YOUR GOAL — Retype only the lines from the top of the records to the line with "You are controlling", including that line but none of the pictures.

=-=-=

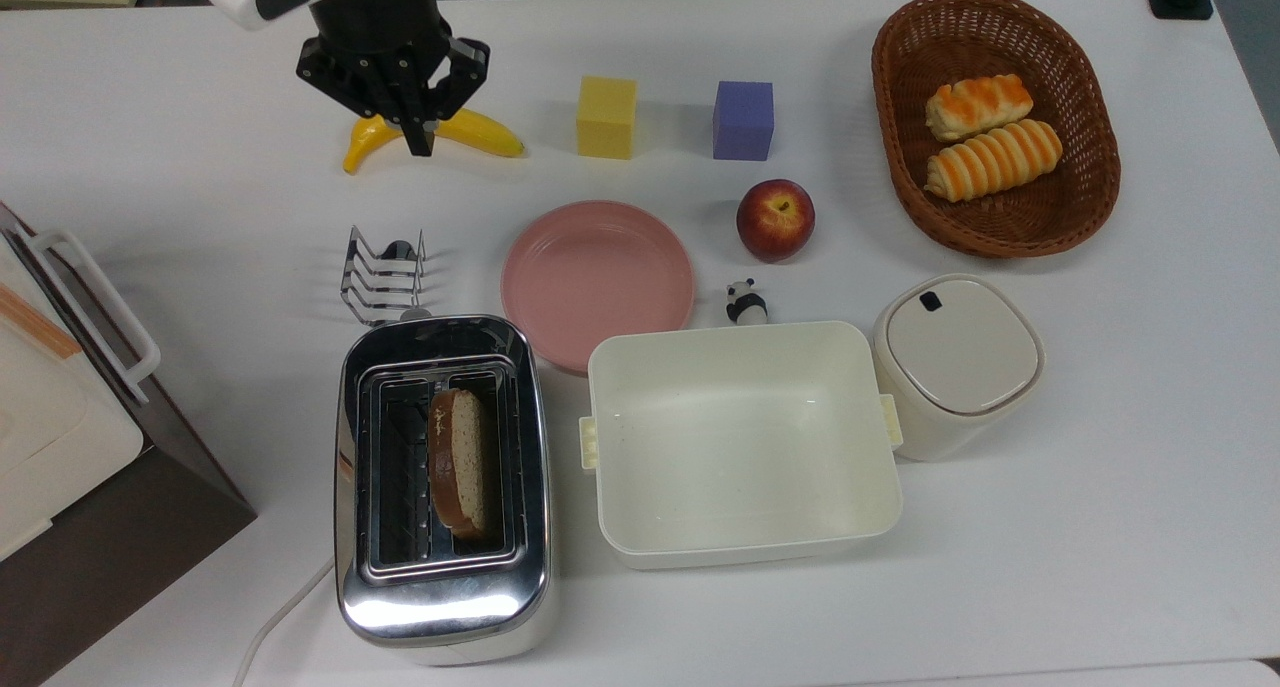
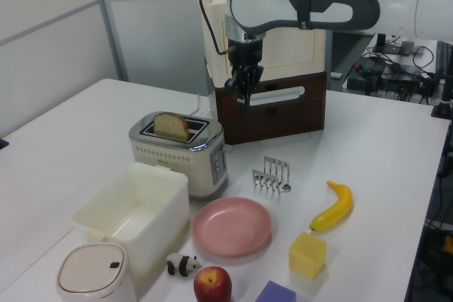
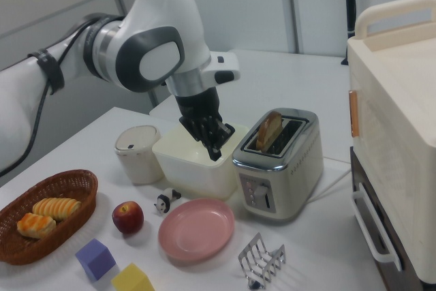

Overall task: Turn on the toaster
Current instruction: 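Lower the gripper beside the toaster down onto the lever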

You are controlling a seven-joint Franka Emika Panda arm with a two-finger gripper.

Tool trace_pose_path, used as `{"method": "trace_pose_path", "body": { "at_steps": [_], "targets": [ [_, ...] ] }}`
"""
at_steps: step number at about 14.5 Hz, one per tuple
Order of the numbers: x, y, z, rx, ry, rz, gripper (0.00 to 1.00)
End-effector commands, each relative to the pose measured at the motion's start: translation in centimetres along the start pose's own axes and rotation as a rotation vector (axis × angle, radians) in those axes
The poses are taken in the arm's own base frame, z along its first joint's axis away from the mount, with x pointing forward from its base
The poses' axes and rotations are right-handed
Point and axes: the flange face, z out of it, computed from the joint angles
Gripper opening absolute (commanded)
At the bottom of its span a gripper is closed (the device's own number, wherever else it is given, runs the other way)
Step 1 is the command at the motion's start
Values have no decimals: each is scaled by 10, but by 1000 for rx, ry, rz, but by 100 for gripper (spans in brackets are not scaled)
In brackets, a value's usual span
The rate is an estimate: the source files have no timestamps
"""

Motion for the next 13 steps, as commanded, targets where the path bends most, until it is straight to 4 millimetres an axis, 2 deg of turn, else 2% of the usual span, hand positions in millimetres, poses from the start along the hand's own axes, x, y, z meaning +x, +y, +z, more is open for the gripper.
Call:
{"method": "trace_pose_path", "body": {
  "at_steps": [1, 3, 9, 13],
  "targets": [
    [4, 9, 16, -9, -8, -8, 0],
    [8, 13, 26, -27, -9, -8, 0],
    [18, 23, 39, -32, 18, 2, 0],
    [26, 35, 61, -33, 14, 14, 0]
  ]
}}
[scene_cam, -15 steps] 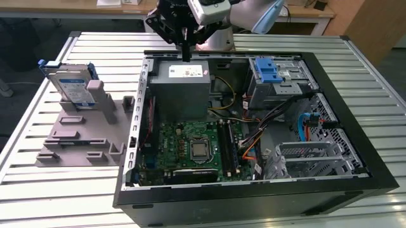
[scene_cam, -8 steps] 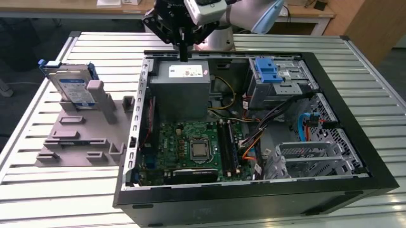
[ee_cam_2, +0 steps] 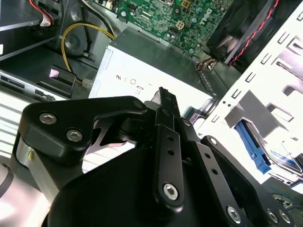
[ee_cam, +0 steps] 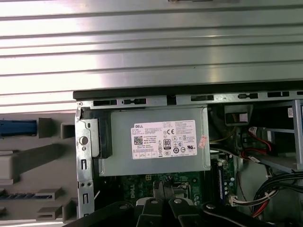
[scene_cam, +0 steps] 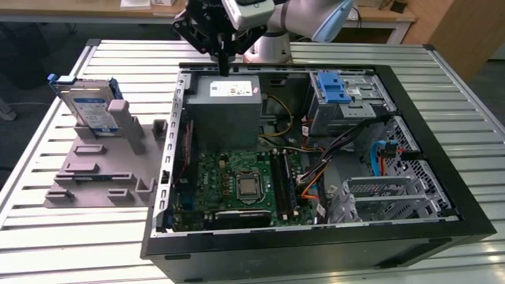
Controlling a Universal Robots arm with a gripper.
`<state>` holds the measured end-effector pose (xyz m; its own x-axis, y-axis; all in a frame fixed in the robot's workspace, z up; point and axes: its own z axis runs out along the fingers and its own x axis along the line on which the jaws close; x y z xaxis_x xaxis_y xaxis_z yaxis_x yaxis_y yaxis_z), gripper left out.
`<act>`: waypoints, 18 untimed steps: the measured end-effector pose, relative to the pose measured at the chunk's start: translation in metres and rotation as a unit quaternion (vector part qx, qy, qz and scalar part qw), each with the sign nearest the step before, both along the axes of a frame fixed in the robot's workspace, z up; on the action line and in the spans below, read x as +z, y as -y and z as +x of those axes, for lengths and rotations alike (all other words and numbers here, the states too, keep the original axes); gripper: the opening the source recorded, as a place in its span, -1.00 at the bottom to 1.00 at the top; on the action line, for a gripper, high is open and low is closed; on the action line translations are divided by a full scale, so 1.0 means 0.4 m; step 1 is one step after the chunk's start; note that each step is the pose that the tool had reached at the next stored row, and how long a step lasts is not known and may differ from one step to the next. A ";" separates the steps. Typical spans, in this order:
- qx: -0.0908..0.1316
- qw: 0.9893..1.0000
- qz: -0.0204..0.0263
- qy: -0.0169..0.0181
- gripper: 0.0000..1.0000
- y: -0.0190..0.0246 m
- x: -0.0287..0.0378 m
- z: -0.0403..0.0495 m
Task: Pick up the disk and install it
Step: 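Reach for the disk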
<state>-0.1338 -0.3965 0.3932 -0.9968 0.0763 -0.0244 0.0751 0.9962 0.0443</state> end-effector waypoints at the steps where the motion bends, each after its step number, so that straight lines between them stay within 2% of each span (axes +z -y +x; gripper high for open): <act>1: 0.000 1.000 0.000 0.000 -0.79 -0.001 0.000 -0.002; 18: 0.000 1.000 0.000 0.000 -0.79 -0.008 -0.001 -0.034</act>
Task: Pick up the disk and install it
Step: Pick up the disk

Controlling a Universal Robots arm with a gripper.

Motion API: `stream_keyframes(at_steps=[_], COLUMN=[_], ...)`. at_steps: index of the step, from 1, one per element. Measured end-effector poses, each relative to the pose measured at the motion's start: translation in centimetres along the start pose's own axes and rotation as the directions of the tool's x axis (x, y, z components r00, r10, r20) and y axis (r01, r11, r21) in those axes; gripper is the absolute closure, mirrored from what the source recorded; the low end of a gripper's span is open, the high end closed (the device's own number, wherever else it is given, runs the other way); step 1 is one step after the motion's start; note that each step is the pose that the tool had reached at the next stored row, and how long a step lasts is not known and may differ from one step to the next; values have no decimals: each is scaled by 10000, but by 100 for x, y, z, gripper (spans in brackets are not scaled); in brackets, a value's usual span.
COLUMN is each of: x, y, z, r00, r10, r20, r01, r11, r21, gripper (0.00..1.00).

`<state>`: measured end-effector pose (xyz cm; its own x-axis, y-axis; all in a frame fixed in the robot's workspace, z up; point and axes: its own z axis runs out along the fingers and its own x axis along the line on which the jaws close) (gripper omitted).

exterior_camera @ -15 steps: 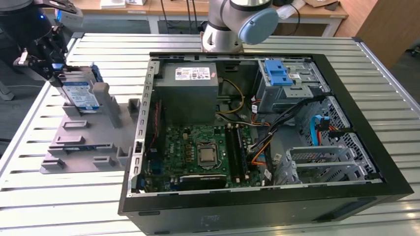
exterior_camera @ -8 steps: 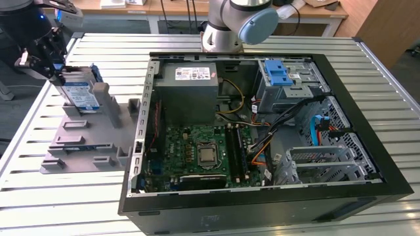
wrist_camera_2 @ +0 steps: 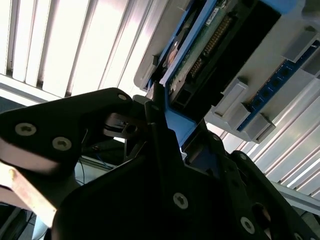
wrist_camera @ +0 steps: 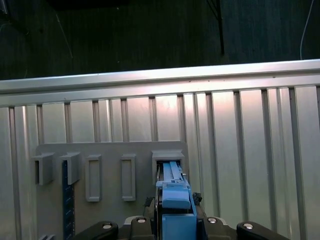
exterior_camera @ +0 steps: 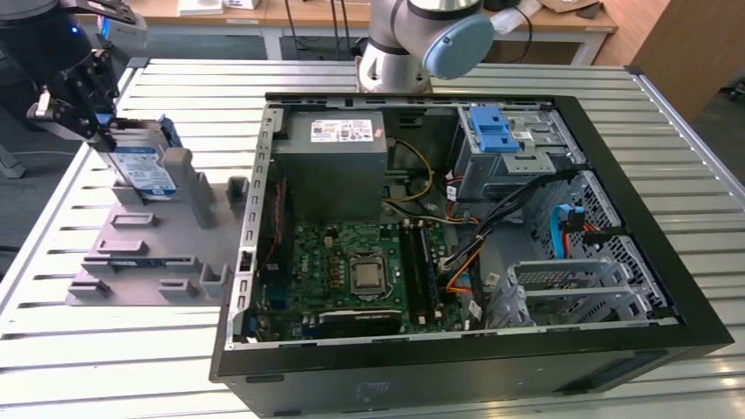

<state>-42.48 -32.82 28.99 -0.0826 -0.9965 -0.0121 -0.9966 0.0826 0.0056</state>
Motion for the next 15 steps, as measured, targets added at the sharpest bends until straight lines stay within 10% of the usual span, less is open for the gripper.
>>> stream_keyframes(at_steps=[15], x=[1], y=[0], z=[0], r00=[9985], r10=[-542], r20=[-3], r01=[542], r11=[9985], r21=[-6], gripper=[62])
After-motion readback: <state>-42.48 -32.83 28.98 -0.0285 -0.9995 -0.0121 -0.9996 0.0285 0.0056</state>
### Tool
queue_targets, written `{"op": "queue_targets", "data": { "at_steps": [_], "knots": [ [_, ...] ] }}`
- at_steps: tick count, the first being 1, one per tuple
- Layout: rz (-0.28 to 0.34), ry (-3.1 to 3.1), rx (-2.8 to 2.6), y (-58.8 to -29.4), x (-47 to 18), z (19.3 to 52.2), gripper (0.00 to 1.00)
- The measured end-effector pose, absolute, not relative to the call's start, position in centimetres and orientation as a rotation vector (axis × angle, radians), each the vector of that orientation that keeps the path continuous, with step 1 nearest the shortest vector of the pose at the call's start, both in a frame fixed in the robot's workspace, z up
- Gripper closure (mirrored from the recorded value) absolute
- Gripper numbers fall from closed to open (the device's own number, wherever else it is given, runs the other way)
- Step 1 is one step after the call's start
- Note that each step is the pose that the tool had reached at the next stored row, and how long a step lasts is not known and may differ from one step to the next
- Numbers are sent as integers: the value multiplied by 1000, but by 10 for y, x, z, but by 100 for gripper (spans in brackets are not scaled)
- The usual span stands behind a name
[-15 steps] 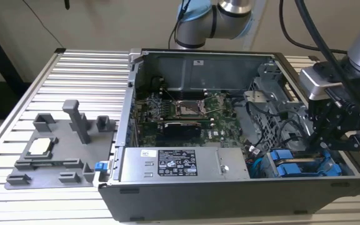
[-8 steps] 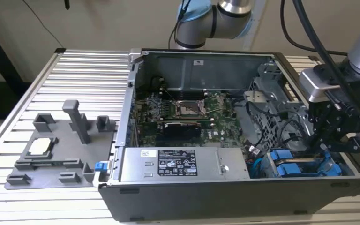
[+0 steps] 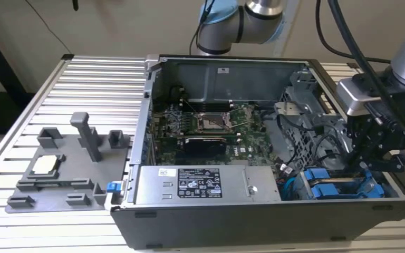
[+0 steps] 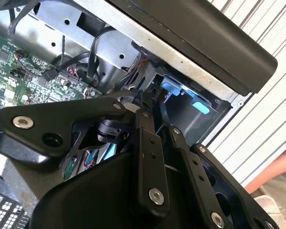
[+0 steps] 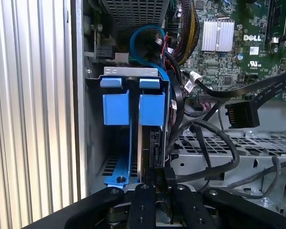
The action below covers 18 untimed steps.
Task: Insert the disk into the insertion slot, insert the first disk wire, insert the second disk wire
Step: 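Insert the first disk wire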
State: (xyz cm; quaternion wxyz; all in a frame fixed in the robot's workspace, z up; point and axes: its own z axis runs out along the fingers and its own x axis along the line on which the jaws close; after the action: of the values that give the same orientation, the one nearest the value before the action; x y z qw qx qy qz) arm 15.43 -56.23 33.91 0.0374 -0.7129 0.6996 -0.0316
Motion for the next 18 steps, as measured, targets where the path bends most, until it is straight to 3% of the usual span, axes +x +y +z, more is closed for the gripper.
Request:
{"op": "queue_targets", "data": {
  "at_steps": [18],
  "knots": [
    [-86,2178,-2155,-563,156,334,81]
  ]
}}
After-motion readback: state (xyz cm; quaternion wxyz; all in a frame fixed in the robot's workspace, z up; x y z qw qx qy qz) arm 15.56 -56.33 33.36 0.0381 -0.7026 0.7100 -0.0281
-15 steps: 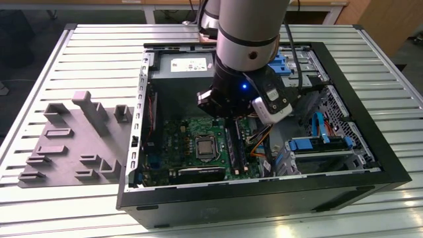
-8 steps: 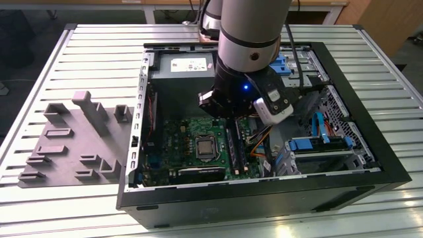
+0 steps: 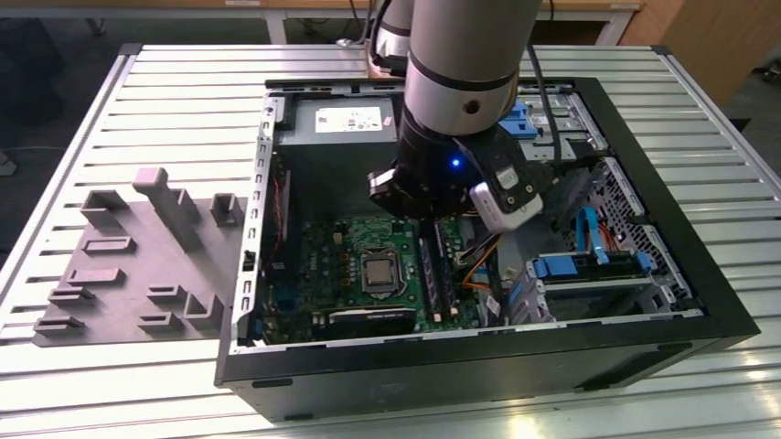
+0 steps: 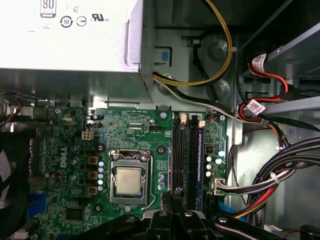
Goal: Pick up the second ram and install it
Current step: 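Insert the second ram into the second slot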
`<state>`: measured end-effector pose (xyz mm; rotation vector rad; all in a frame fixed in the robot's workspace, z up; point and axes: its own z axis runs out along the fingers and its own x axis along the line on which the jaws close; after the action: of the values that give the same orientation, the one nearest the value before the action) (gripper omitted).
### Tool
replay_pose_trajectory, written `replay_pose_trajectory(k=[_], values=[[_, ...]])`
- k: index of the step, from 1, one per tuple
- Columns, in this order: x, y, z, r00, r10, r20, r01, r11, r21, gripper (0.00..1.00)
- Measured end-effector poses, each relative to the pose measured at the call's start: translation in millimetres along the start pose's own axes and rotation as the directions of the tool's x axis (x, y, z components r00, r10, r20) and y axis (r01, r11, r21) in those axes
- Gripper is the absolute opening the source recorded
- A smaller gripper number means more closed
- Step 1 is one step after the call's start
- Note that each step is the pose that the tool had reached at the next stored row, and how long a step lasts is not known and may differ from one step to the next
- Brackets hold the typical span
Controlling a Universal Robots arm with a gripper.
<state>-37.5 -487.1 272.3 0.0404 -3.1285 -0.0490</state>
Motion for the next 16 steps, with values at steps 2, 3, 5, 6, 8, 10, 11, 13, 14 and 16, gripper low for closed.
replay_pose_trajectory(k=[2, 3, 5, 6, 8, 10, 11, 13, 14, 16], values=[[-0.2, 0.0, 0.6, 1.0, 0.0, 0.0, 0.0, 1.0, 0.0, 0.11], [-0.3, 0.0, 1.0, 1.0, 0.0, 0.0, 0.0, 1.0, 0.0, 0.11], [-0.5, -0.1, 1.9, 1.0, 0.0, 0.0, 0.0, 1.0, 0.0, 0.11], [-0.6, -0.1, 2.3, 1.0, 0.0, 0.0, 0.0, 1.0, 0.0, 0.11], [-0.6, -0.1, 3.3, 1.0, 0.0, 0.0, 0.0, 1.0, -0.0001, 0.11], [-0.7, -0.1, 4.3, 1.0, 0.0, 0.0, 0.0, 1.0, 0.0, 0.11], [-0.7, -0.2, 4.8, 1.0, 0.0, -0.0001, 0.0, 1.0, 0.0001, 0.11], [-0.8, -0.2, 5.6, 1.0, 0.0, -0.0001, 0.0, 1.0, 0.0002, 0.11], [-0.8, -0.2, 5.8, 1.0, 0.0, -0.0001, 0.0, 1.0, 0.0003, 0.11], [-1.0, -0.2, 6.3, 1.0, 0.0, -0.0001, 0.0, 1.0, 0.0001, 0.11]])
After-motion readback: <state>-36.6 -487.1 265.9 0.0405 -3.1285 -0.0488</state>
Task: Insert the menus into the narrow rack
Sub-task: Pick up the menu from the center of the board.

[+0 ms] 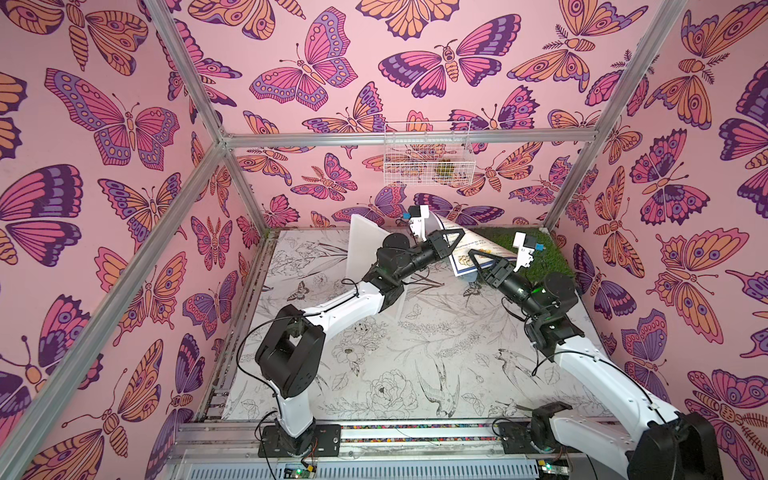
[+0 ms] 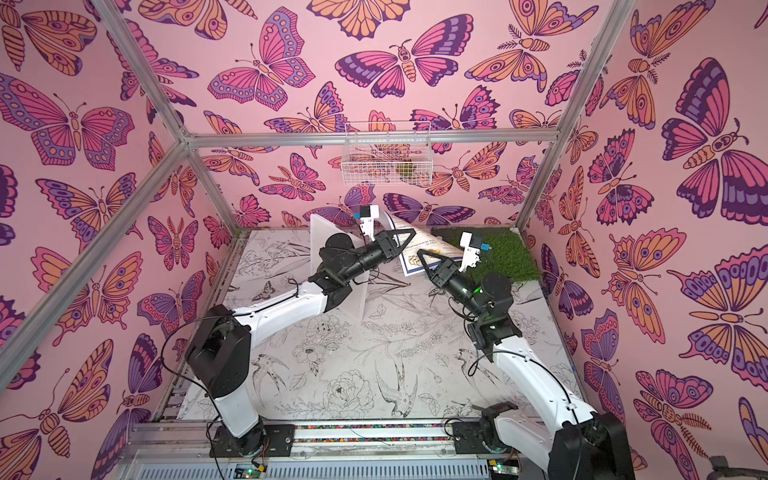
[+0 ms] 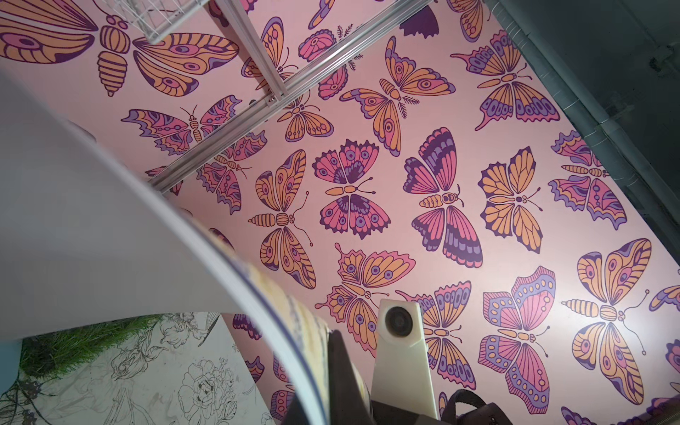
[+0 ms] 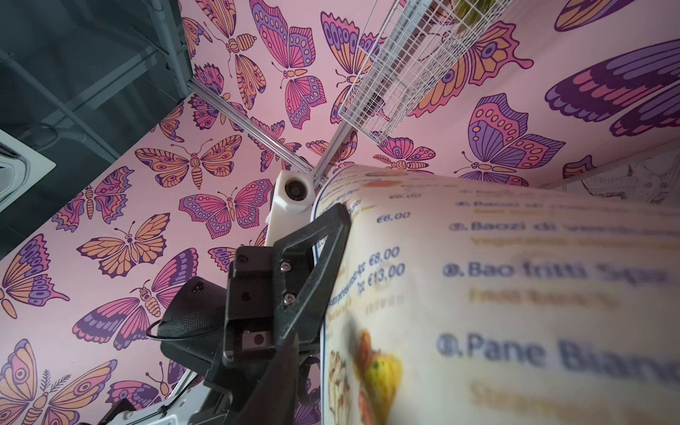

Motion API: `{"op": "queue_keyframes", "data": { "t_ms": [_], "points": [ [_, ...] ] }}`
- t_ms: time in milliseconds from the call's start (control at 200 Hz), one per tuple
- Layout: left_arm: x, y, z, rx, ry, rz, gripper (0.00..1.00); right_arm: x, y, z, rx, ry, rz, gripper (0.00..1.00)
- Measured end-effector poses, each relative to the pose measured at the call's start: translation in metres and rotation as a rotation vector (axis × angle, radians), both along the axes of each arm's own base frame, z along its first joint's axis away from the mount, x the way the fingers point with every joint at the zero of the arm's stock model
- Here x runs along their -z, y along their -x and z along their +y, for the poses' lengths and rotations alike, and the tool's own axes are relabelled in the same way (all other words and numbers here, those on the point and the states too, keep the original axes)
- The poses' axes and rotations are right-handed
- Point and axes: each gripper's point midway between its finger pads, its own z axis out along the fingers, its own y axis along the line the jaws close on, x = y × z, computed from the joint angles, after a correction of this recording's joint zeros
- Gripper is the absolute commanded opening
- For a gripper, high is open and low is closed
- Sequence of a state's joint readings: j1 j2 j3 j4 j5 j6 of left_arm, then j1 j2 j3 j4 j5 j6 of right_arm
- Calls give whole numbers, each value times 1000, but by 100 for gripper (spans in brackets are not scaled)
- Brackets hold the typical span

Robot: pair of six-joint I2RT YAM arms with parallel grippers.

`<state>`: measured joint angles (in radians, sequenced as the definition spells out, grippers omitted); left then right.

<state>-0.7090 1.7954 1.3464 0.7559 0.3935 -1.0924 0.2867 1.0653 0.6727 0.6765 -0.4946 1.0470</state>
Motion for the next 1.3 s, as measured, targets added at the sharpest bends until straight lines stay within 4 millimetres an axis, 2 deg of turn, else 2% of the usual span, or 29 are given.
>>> {"op": "queue_keyframes", "data": {
  "t_ms": [60, 175, 235, 270, 391, 421, 461, 501, 521, 531, 551, 666, 766, 896, 981, 1051, 1142, 1302],
  "points": [
    [0, 0, 0, 1, -1, -3, 0, -1, 0, 1, -4, 0, -2, 29],
    [0, 1, 0, 3, -2, -4, 0, 2, 0, 2, -8, 4, 7, 17],
    [0, 1, 0, 2, -3, -6, 0, 3, 0, 2, -10, 9, 8, 8],
    [0, 1, 0, 2, -4, -7, 0, 3, 0, 2, -10, 10, 11, 0],
    [0, 1, 0, 3, -5, -10, 0, 6, -1, 2, -8, 17, 19, 0],
    [0, 1, 0, 4, -5, -10, 10, 6, -1, 2, -7, 19, 21, 0],
    [0, 1, 0, 4, -6, -13, 33, 7, -1, 2, -4, 22, 24, 0],
    [-1, 2, 0, 7, -5, -16, 62, 8, -2, 2, -4, 26, 25, 0],
    [-1, 2, 0, 9, -4, -16, 80, 9, -2, 2, -3, 29, 27, 0],
    [-2, 2, 0, 11, -3, -17, 94, 9, -2, 2, -3, 30, 28, 0],
    [-2, 3, 0, 13, -3, -18, 100, 10, -2, 2, -3, 31, 30, 0],
    [-8, 9, 2, 24, -12, -35, 100, 11, -3, 1, 10, 35, 31, 0],
    [-23, 19, 9, 20, -36, -76, 100, 7, -2, -5, 45, 44, 15, 0],
    [-54, 39, 29, 4, -78, -170, 100, -1, -1, -14, 105, 76, -11, 0],
    [-70, 42, 49, -27, -101, -225, 100, -12, -2, -19, 146, 96, -36, 0],
    [-76, 33, 70, -72, -129, -251, 100, -21, -4, -23, 174, 111, -55, 0],
    [-72, 10, 100, -146, -175, -250, 100, -27, -7, -26, 199, 130, -67, 0],
    [-31, -37, 158, -298, -299, -174, 100, -19, -14, -26, 212, 164, -47, 0]
  ]
}}
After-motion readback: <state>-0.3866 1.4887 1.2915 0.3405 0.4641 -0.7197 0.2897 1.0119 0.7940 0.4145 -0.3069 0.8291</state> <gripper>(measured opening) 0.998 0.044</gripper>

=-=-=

ANSWER BELOW —
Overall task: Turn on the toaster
Current instruction: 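Lower the gripper beside the toaster down onto the lever
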
You are controlling a seven-joint Franka Emika Panda arm with a two-finger gripper.

What has been written here completes the answer.